Overview
- Introduction
- Squid caching architecture
- Geographical DNS
- Purging
- Network design
Wikimedia clusters
Wikimedia Sysadmins
Squid caching architecture
Most content is in Tampa, Florida
With the exception of some Asian language wikis, which are served from Seoul, South Korea.
Two-tier setup
- Content is served by Apache servers, through 1st tier Squid HTTP caches in the same cluster
- Possibly forwarded from and cached by 2nd tier Squids from another cluster
Squid caching architecture
- Cache misses:
- Squid caches ask their adjacent neighbours first using the HTCP inter-cache protocol...
- ...and only contact the parent caches if the object is not locally available
- Many Squids run diskless
Retrieving from upstream is often faster than waiting for (slow) disks
- Text (wiki) content, and static (image) content are separate Squid groups
Allows for better optimization of different content types, and some cache locality
- Load balancing is done by Linux Virtual Server (LVS)
How to distribute users?
Geographically distributed clusters are nice, but how to distribute users over them?
- Randomly, using DNS Round-robin
Even load, but sends users to servers far away
- HTTP forwarding
Defeats much of the purpose
- Return DNS results based on geographic or network topology information
Sends users to the closest and hopefully fastest cluster
Geographical DNS
Observations:
- Most users use a DNS resolver relatively close to them
- IP address to location mapping lists are available that are at least 90-95% accurate
- Maxmind GeoIP
- countries.nerd.dk DNSBL
- Geographically close often also means close network topology wise
So why not have the Wikimedia DNS servers determine the location of the querying DNS resolvers, and give out answers based on that?
Geographical DNS
- DNS purists don't like it, but it works well. Many big multi-cluster sites use something similar.

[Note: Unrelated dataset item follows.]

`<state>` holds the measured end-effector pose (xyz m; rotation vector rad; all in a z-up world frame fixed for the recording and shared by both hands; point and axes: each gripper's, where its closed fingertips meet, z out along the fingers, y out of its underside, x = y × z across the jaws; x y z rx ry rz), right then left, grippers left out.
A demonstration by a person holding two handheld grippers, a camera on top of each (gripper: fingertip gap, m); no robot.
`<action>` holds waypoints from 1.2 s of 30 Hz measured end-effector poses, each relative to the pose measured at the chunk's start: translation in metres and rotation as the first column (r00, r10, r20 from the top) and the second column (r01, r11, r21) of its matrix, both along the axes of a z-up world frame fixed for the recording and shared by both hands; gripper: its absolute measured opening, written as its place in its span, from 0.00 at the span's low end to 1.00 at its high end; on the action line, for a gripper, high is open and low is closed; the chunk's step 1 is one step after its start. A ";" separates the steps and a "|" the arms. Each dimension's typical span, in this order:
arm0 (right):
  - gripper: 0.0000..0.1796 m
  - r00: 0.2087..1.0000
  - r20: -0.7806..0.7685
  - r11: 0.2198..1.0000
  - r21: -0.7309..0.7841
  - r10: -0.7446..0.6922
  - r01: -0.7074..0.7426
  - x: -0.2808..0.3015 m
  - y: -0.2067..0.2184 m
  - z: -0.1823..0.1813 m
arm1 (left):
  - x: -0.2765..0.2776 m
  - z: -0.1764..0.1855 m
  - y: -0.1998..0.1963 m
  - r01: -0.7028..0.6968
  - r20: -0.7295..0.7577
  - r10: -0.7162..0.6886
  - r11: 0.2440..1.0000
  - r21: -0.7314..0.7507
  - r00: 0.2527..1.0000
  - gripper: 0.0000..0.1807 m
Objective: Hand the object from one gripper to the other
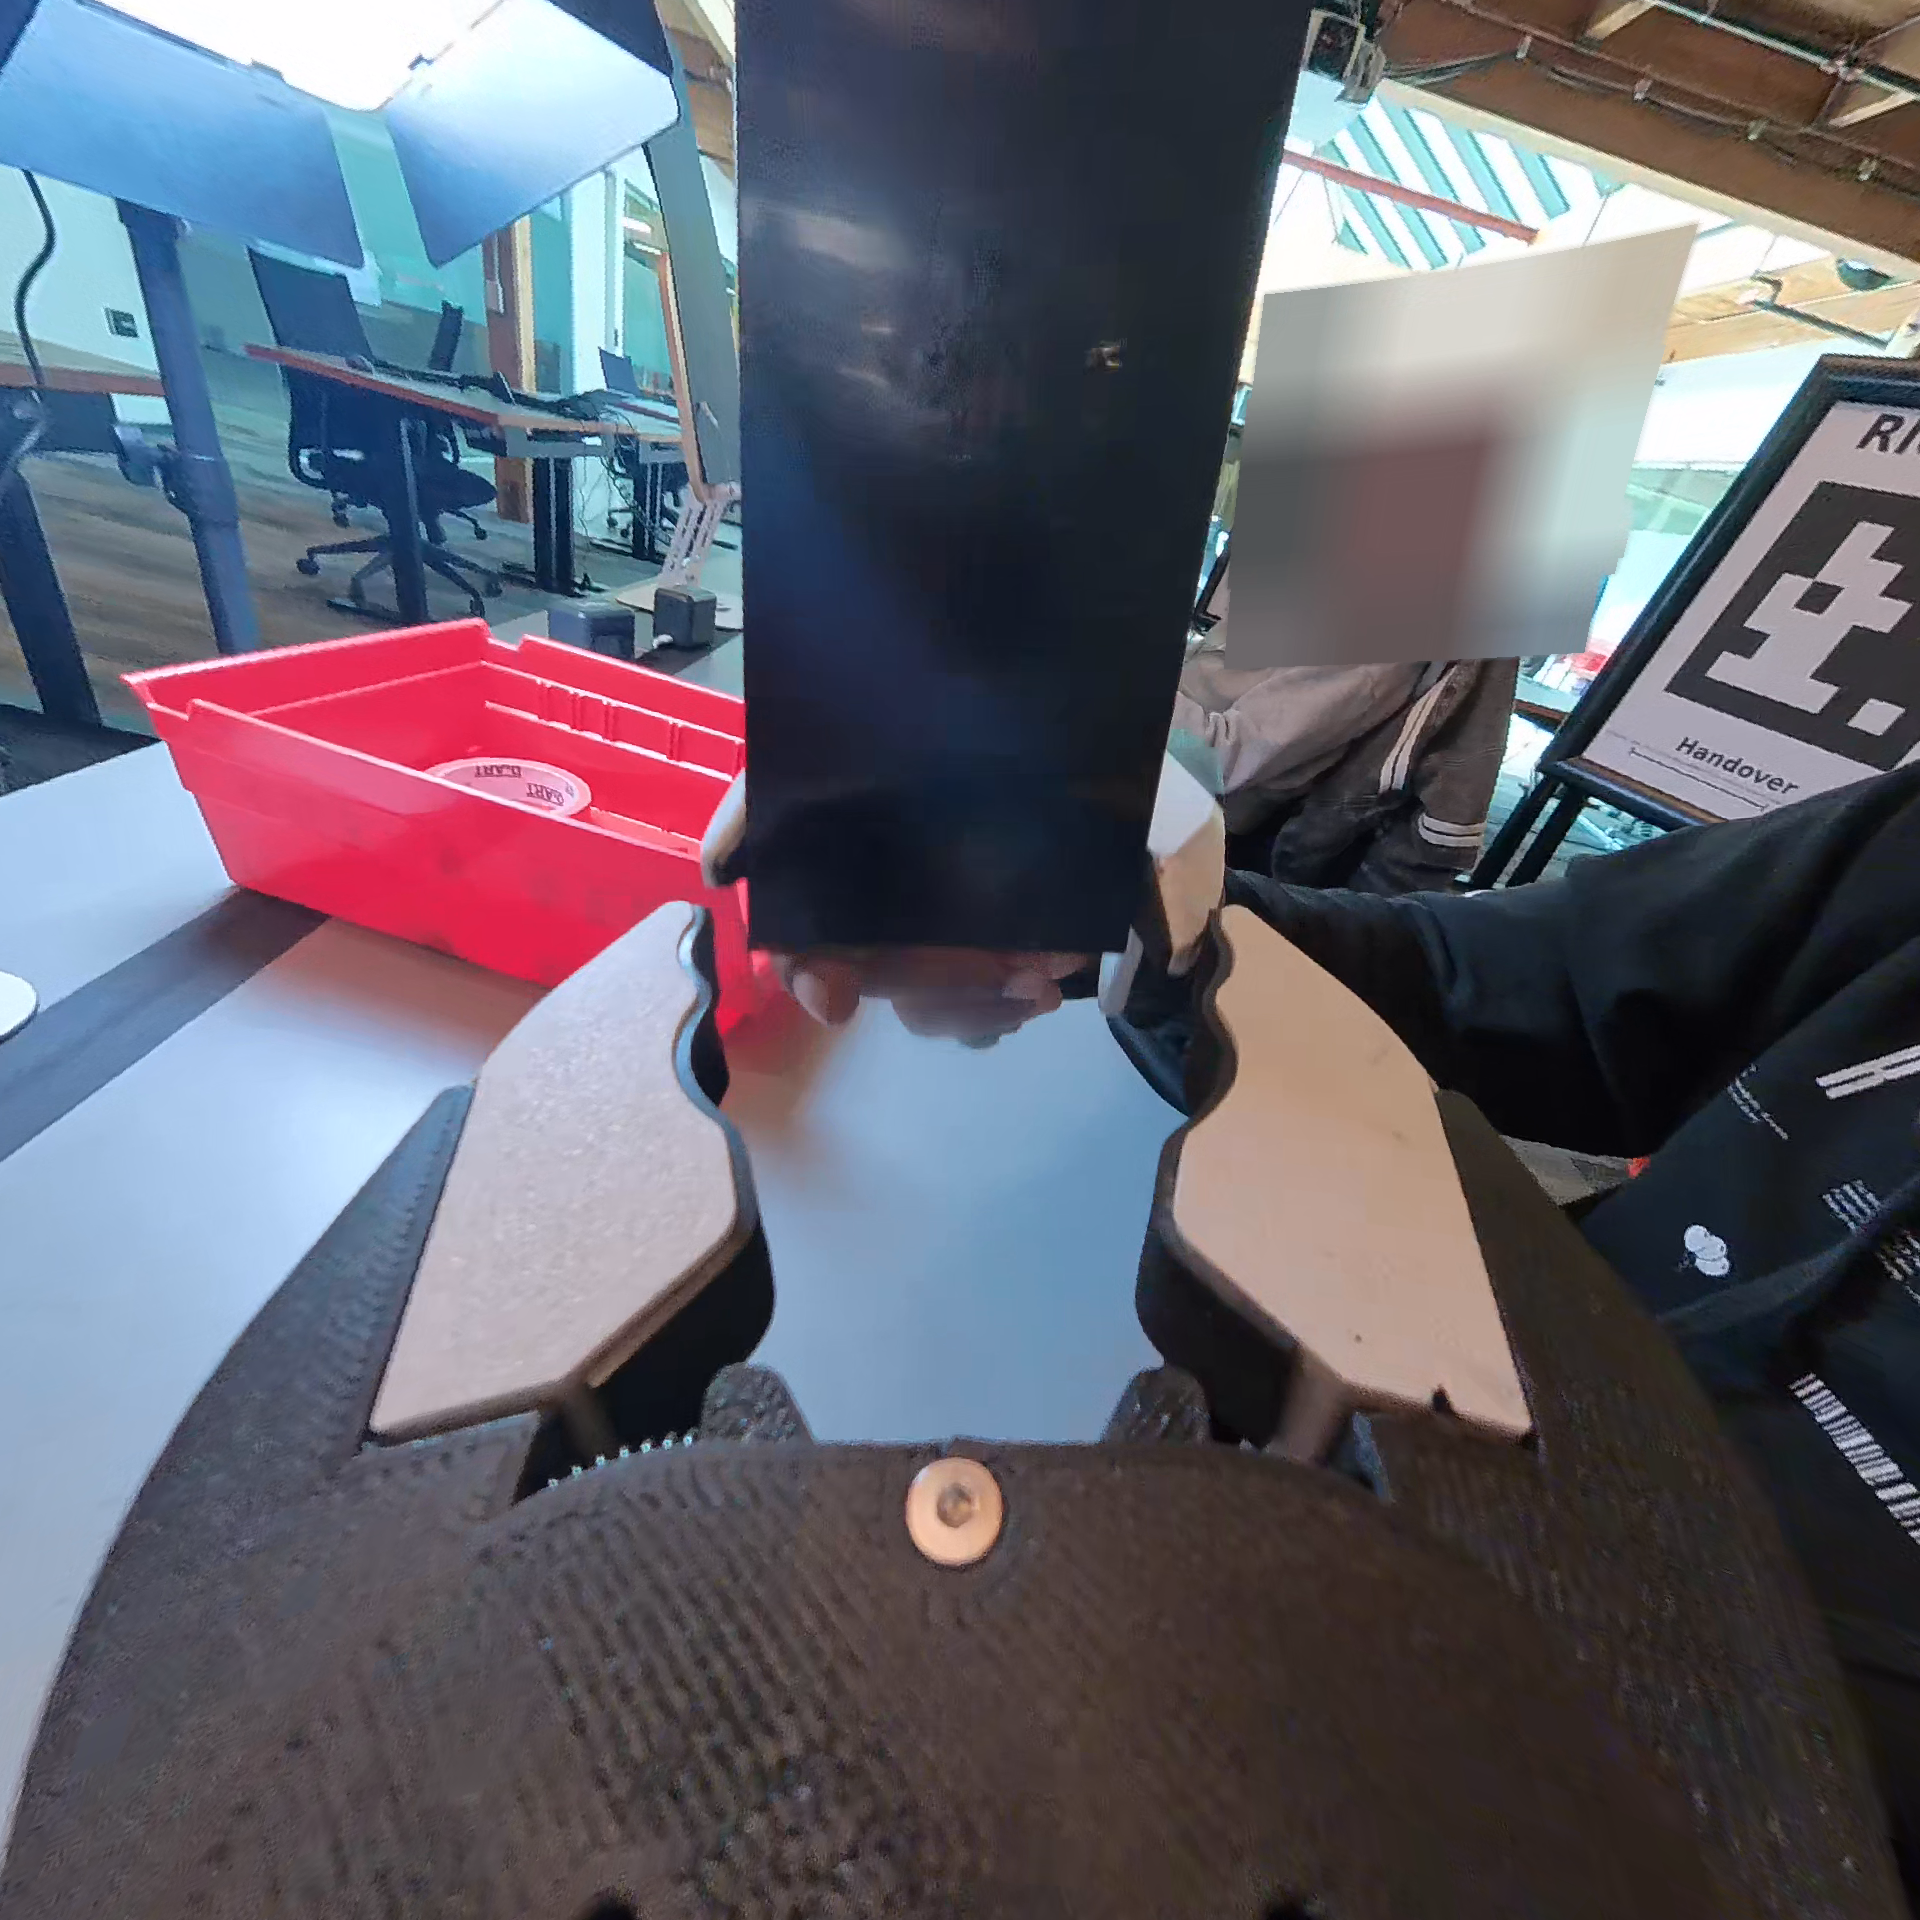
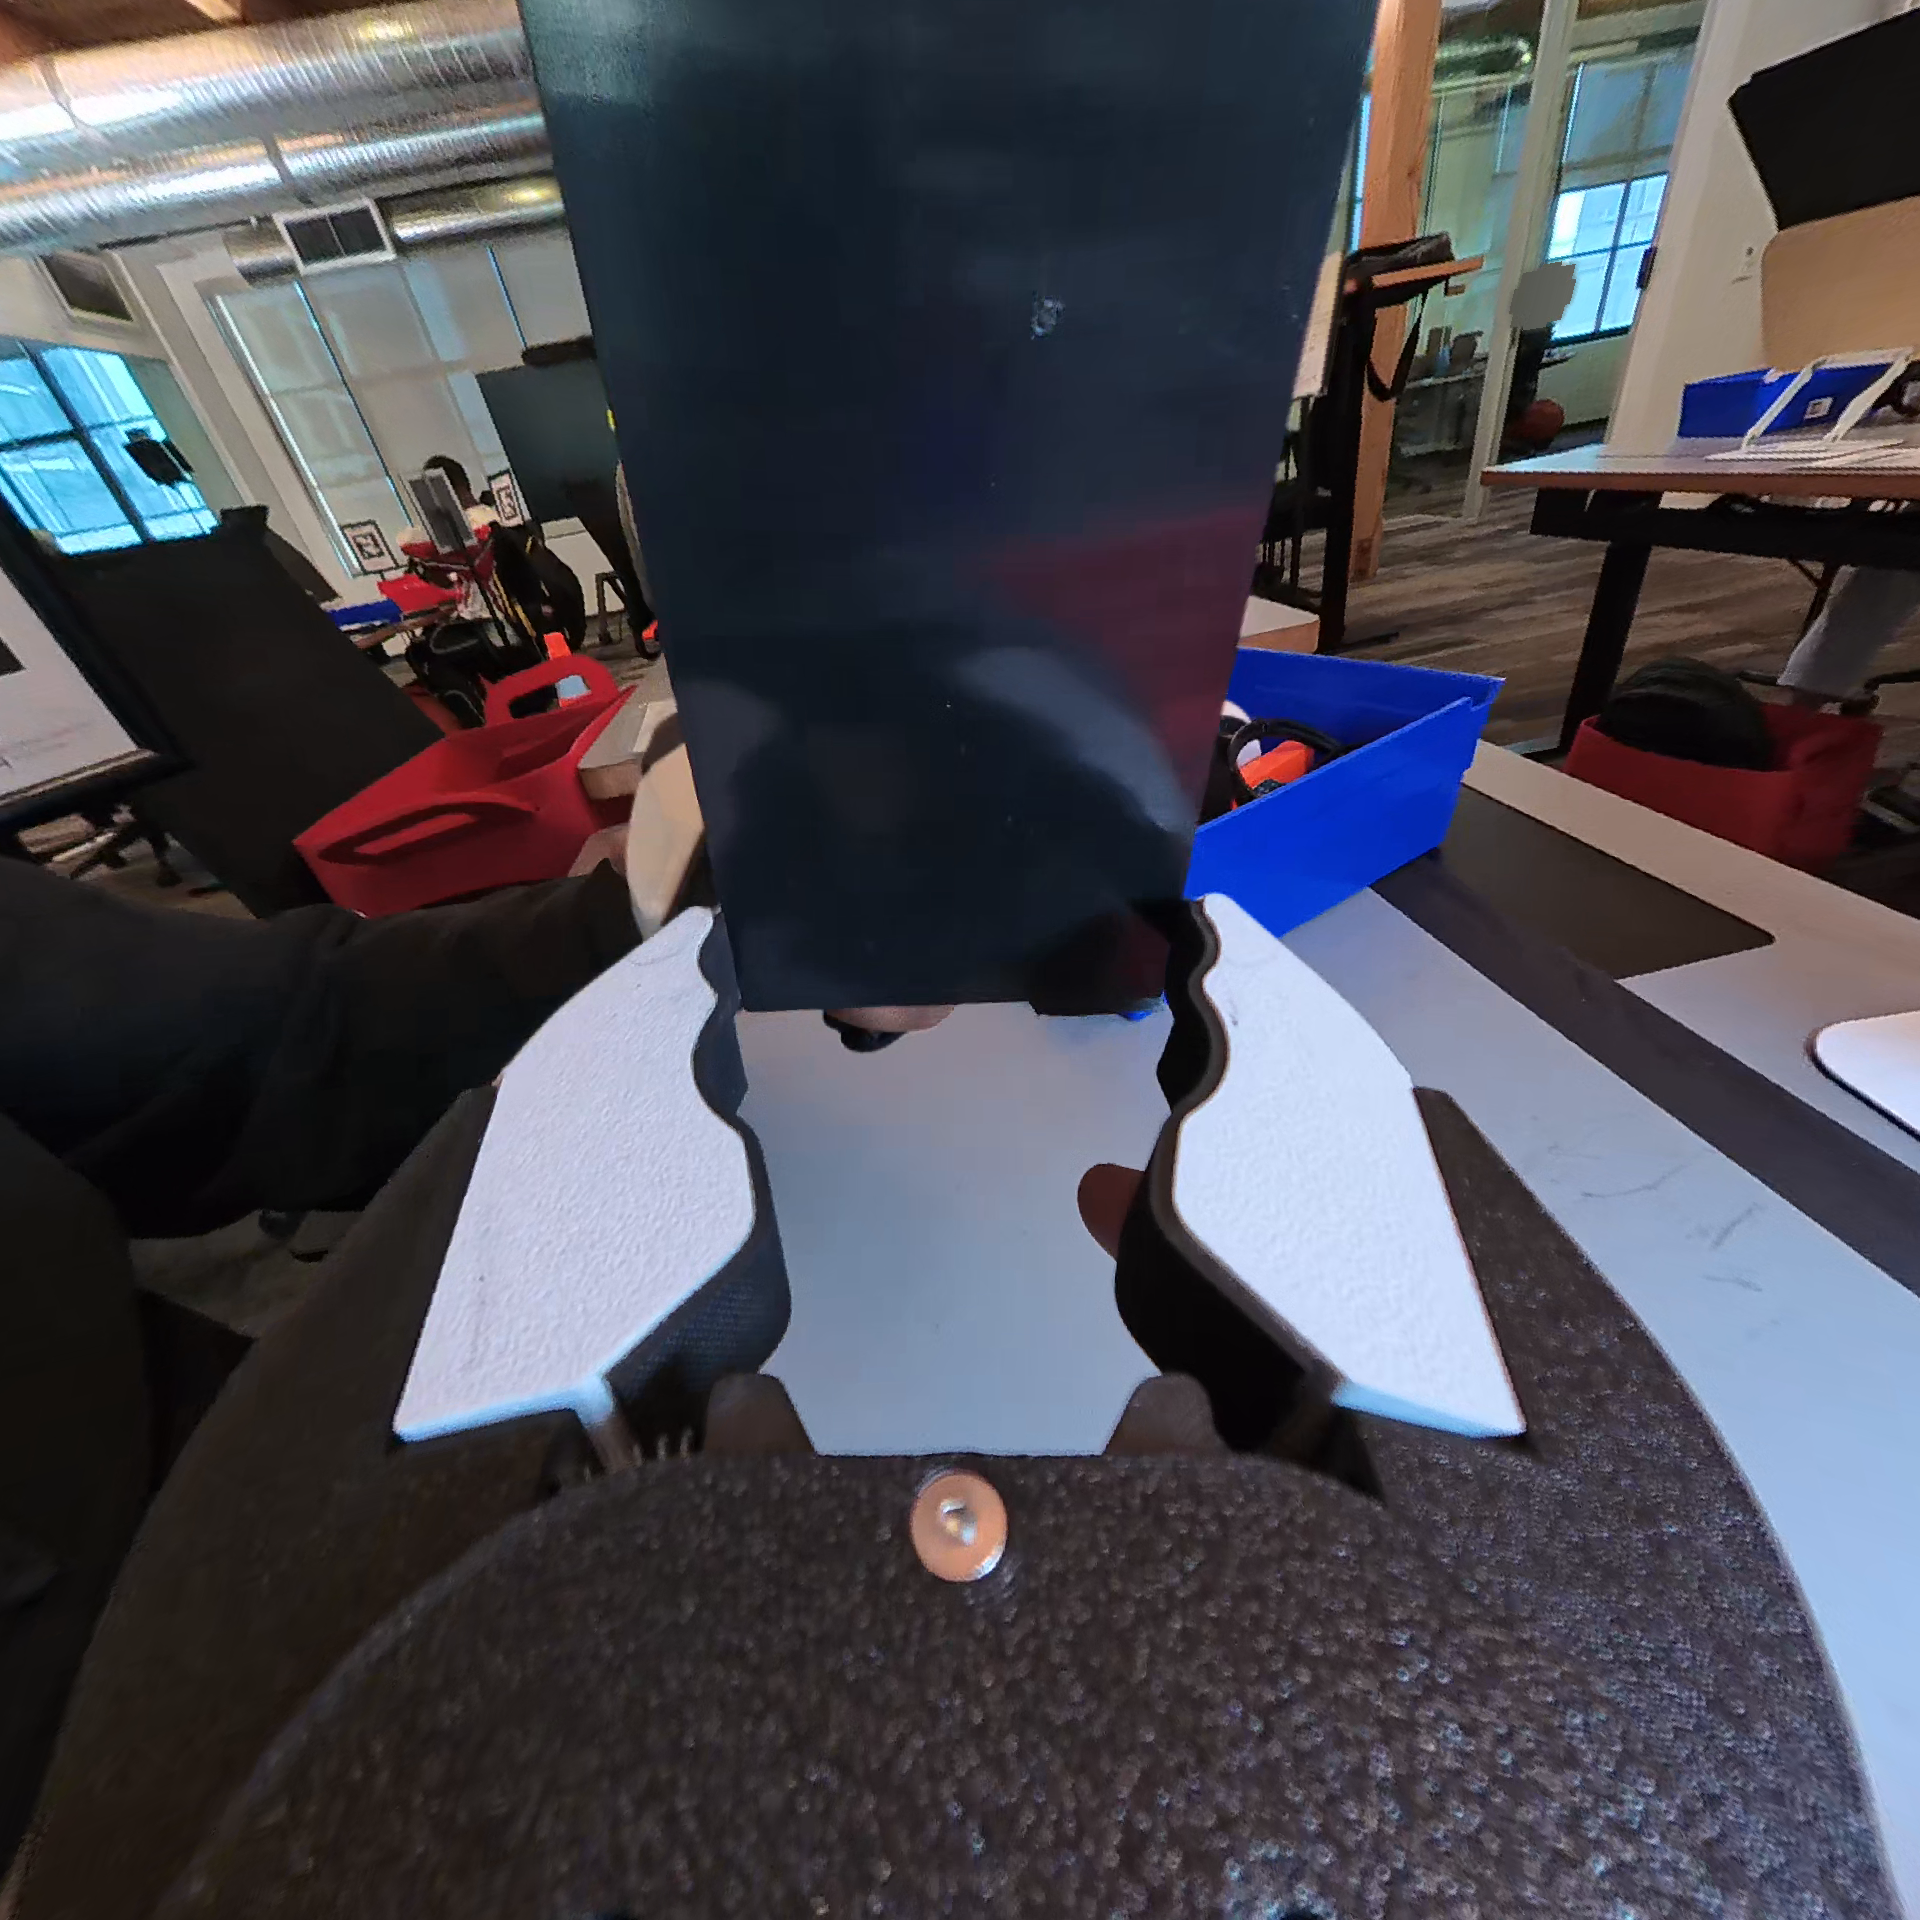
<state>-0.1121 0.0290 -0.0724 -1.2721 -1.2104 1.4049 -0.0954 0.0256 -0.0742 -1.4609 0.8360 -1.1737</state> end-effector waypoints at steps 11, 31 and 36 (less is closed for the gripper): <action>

- Several commercial offerings: Akamai et al., load balancing vendors, Content Delivery Networks
- An unofficial patch for Bind exists, GeoDNS.
But I don't like Bind, and I like to reinvent the wheel... ;-)
PowerDNS and Geobackend
Therefore:
- [[PowerDNS]], a modern DNS server:
- multithreaded core handling the complex DNS logic
- many backends delivering the actual data using arbitrary methods
- Geobackend, a PowerDNS backend written by me that returns DNS answers using arbitrary mappings, e.g. geographical ones.
- Reads a RBLDNS style zonefile (countries.nerd.dk) as IP map
- Uses a flat file director map to map arbitrary numbers (e.g. countries) to DNS CNAMEs.
Alternative methods
Some alternative geographical balancing options could be:
- BGP DNS, where the distributed DNS servers have a BGP "view" of the local network routing table
- BGP delivers the cheapest, but not necessarily "best" route
- Needs cooperation of ISPs; BGP access everywhere
- Network latency measurements based on previous traffic
- Difficult to implement and get right reliably
- BGP Anycast instead of DNS - let the network sort it out
- Also needs ISP cooperation everywhere, and anycast isn't great for TCP
A combination of all these options might work.
Object Purging
Old method
HTTP PURGE requests over HTTP TCP connections to all Squids, from all MediaWiki servers
Object Purging
This didn't scale well:
- Exponential number of purges: # Squids x # Requests
- Overhead because of TCP, latency, timeouts
- Need for connectivity between (internal) MediaWiki servers to all (external) Squids
- Many open sockets / file handles
First idea: have MediaWiki contact a single external daemon, which takes care of the rest.
A little better, but mostly the same problems, moved.
Object Purging using Multicast
Object purging is simply a broadcast or multicast message! Let the network take care of it.
- MediaWiki sends a single purge message
- The network delivers it to all interested hosts (only)
But... Only one-way communication possible
HTCP
- Already using HTCP inter-cache protocol...UDP based!
- The HTCP specification includes a purge method: HTCP CLR
- ...but HTCP CLR wasn't implemented in Squid
- A buggy, non working patch was found on the Internet
Got it working after heavy modification
- Squid's HTCP code was rather immature, despite being the reference implementation
Incorrect implementation according to the RFC, memleaks, inefficiencies...
Multicast between clusters
- Multicast on our internal networks is no problem, but...
- Multicast routing between our clusters over the Internet is
Solution: convert multicast packet to unicast, send over the Internet, and reconvert to multicast again.
A simple Python script accomplishes this.
The Wikimedia Network
The Wikimedia Network
Florida, currently:
- 2 VLANs, external and internal
- Failover setup:
- Two uplinks to ISP, using BGP
- HSRP
- 2 layer 3 switches (Cisco Catalyst 3560G)
- 4 access switches (Cisco Catalyst 2948G, Netgear)
The Wikimedia Network
Florida, soon:
- One core switch/router
- Older switches used for "access ports" and emergency backup
- Multihomed network
Foundry BigIron RX-8